• [Work request]: Only an exact reprint of all the data is acceptable.

*** Block opens ***

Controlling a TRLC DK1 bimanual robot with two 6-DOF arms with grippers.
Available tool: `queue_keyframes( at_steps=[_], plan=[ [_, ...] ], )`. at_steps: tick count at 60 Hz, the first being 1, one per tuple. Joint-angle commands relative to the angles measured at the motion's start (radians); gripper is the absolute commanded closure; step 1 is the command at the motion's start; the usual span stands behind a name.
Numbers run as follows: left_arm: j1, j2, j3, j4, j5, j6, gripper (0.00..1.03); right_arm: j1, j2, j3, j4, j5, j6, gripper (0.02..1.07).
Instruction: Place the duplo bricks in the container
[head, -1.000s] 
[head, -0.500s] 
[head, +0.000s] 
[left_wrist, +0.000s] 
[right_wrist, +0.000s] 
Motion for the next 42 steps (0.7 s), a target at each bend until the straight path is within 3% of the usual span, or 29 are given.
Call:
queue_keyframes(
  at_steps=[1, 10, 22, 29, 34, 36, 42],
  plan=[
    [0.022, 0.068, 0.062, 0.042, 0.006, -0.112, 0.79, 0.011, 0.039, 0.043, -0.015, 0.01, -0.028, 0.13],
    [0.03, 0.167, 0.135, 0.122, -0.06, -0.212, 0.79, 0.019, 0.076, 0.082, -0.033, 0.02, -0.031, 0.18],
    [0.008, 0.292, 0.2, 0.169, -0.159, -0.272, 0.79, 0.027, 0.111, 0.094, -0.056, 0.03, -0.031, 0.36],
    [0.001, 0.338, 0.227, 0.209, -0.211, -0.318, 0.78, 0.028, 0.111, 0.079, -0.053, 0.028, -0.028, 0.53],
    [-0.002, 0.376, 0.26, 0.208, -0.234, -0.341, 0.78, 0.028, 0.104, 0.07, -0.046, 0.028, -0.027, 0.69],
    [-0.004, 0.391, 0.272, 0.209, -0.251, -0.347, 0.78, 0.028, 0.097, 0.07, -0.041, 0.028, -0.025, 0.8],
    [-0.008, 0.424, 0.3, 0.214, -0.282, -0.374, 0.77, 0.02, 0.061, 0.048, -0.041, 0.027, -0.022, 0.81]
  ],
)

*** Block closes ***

• [Solution to this problem]:
Controlling a TRLC DK1 bimanual robot with two 6-DOF arms with grippers.
Available tool: `queue_keyframes( at_steps=[_], plan=[ [_, ...] ], )`. at_steps: tick count at 60 Hz, the first being 1, one per tuple. Joint-angle commands relative to the angles measured at the motion's start (radians); gripper is the absolute commanded closure; step 1 is the command at the motion's start; the usual span stands behind a name.
Numbers run as follows: left_arm: j1, j2, j3, j4, j5, j6, gripper (0.00..1.03); right_arm: j1, j2, j3, j4, j5, j6, gripper (0.02..1.07).
Instruction: Place the duplo bricks in the container
[head, -1.000s] 
[head, -0.500s] 
[head, +0.000s] 
[left_wrist, +0.000s] 
[right_wrist, +0.000s] 
Motion for the next 42 steps (0.7 s), a target at each bend until the straight path is within 3% of the usual span, or 29 are given.
Call:
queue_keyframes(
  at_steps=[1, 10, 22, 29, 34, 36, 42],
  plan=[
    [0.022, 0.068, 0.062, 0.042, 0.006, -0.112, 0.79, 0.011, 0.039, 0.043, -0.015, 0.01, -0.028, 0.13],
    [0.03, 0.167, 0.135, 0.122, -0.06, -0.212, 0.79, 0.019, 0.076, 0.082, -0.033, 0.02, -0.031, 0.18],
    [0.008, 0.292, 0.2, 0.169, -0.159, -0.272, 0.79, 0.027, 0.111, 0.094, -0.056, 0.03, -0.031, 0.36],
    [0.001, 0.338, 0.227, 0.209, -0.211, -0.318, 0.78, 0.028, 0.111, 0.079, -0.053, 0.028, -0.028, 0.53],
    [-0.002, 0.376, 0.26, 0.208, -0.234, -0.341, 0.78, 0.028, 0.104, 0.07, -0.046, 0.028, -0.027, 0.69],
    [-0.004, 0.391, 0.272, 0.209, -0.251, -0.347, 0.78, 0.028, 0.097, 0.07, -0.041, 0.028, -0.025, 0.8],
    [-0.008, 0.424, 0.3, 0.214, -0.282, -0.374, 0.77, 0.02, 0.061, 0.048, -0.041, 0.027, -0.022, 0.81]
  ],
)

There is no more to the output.